§ **EXERCISE PROMPT**: Once the line with "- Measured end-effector" is found in the data, output it and each following line exactly, up to and including the line with "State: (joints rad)", and nothing before or after.

§ **RECORD EXTRACTS**:

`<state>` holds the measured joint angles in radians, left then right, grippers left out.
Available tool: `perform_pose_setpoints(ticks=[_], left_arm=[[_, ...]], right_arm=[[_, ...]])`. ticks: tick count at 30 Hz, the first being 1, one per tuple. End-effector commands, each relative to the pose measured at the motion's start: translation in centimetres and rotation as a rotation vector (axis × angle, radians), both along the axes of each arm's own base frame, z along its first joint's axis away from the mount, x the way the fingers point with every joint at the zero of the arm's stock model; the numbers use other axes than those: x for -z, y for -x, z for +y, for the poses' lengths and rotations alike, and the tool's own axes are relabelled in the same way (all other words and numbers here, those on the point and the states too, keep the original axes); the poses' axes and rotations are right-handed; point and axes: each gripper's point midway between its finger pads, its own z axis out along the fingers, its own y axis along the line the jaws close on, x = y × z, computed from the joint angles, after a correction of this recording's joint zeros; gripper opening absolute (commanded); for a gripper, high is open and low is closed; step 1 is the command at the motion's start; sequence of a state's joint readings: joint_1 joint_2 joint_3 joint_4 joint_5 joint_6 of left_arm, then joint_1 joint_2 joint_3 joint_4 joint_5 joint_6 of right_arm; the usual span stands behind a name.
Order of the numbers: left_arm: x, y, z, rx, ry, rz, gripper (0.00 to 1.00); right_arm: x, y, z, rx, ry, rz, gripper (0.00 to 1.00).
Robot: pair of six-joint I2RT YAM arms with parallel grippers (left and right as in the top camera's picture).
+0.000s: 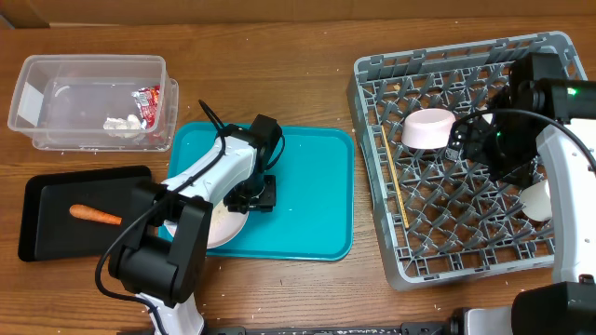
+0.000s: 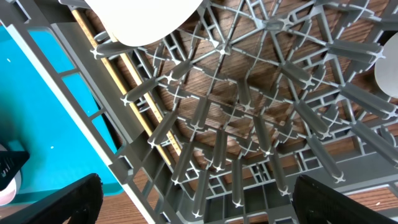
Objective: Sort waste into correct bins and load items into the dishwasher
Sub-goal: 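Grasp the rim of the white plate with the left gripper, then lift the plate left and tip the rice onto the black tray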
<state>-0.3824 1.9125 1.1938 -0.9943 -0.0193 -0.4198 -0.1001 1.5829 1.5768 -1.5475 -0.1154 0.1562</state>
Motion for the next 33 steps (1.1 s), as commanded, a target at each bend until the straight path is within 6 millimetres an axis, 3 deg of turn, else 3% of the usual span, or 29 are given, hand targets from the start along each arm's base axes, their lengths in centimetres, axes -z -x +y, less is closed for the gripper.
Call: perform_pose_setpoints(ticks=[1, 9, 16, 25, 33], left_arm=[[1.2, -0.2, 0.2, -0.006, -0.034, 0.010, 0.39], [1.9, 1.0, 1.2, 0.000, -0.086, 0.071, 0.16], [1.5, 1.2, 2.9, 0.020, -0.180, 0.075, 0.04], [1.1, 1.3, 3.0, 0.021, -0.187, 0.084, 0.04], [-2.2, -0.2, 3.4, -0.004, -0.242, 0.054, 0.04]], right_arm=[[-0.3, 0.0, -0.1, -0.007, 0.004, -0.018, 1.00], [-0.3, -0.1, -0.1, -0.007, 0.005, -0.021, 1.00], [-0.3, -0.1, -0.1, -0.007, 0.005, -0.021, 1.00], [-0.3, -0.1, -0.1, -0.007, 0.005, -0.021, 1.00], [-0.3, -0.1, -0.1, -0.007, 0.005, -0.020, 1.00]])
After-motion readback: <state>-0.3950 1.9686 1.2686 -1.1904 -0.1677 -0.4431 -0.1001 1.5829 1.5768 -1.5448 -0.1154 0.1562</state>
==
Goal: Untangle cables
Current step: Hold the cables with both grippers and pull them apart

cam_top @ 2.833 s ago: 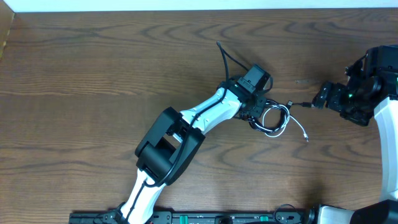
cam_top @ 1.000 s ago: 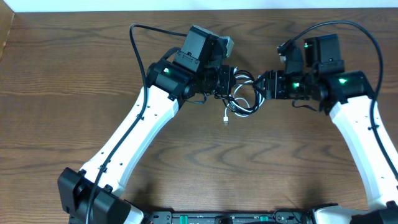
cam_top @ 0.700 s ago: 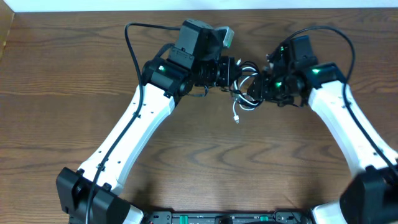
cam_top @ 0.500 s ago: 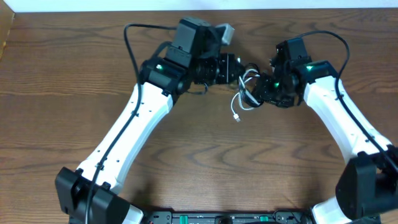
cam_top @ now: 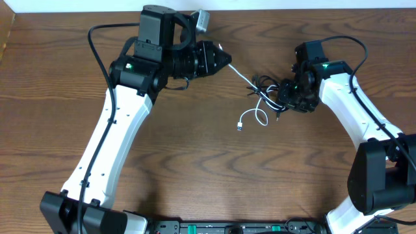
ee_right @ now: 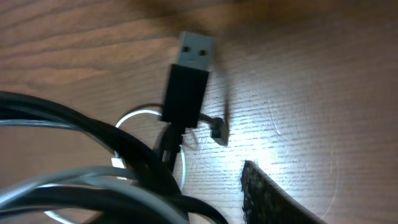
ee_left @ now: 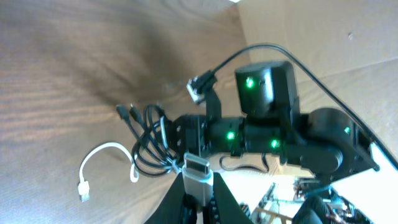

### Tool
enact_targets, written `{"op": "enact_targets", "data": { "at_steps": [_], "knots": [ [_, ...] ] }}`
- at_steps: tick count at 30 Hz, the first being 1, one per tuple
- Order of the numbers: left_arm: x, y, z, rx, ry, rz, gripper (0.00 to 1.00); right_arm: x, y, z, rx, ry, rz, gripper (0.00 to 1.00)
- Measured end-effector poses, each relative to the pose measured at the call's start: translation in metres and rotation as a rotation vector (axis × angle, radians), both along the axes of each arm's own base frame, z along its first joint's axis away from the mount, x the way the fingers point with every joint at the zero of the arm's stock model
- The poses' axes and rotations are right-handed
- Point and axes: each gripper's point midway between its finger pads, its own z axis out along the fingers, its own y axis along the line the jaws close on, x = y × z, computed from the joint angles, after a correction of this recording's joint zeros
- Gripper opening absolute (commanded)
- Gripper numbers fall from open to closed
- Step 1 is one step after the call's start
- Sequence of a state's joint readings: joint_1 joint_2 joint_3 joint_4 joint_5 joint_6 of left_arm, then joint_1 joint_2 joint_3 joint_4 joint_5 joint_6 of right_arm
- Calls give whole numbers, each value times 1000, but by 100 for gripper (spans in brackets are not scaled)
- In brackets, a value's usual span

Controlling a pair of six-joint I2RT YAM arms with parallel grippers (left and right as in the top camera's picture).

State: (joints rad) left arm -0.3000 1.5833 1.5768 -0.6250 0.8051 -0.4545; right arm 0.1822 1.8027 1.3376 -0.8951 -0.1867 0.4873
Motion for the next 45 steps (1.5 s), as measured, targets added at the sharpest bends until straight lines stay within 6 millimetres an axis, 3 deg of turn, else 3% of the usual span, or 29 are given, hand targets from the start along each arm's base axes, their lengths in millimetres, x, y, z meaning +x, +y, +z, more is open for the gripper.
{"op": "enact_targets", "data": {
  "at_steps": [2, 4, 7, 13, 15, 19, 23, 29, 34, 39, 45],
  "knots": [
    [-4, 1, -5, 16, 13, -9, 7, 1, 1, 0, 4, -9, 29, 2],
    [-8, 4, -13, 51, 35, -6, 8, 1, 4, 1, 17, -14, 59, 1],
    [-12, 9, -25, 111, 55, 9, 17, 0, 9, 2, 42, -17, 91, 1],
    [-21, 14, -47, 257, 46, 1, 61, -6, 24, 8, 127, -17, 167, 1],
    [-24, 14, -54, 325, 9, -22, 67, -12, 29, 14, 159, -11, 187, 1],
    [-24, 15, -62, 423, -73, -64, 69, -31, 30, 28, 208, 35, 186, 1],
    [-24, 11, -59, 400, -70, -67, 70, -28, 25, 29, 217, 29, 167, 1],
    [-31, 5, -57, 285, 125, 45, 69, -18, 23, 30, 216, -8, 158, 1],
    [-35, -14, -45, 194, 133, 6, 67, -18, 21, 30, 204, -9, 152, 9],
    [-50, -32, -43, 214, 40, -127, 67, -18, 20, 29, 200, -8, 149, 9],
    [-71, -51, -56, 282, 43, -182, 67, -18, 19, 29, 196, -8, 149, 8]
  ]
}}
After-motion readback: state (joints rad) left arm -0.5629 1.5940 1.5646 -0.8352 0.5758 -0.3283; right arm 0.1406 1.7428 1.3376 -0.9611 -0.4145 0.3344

§ **TASK OUTPUT**:
- Measured end-effector poses, each relative to the pose measured at the call's start: translation in metres and rotation as a rotation vector (axis × angle, radians), both along the axes of each arm's own base frame, z along its first joint's axis away from the mount, x the way the fingers point with every joint at the zero of the arm's stock model
- The poses' axes and rotations are right-handed
- Point and axes: each gripper's point midway between its finger pads, its own z axis out along the fingers, its own y axis along the line the jaws close on, x = y × z, computed from the joint angles, after a correction of this recording's joint zeros
- Gripper opening absolute (commanded)
- Gripper numbers fall from open to closed
- Step 1 is one step after the call's start
- Sequence of a state's joint readings: joint_1 joint_2 joint_3 joint_4 joint_5 joint_6 of left_arm, then joint_1 joint_2 joint_3 joint_4 joint_5 joint_6 of right_arm
- Calls give whole numbers, each value times 1000, but by 100 for gripper (spans in brackets are not scaled)
- In brackets, a value's usual span

Controlling a pair of six-joint I2RT YAM arms with parallel grippers (left and right as in the top camera's picture).

State: (joints rad) left arm -0.3000 1.5833 1.5768 -0.6250 0.8051 -0.4545; right arm 0.1822 1.8027 1.3376 -0.8951 -0.1867 0.4873

No further output is expected.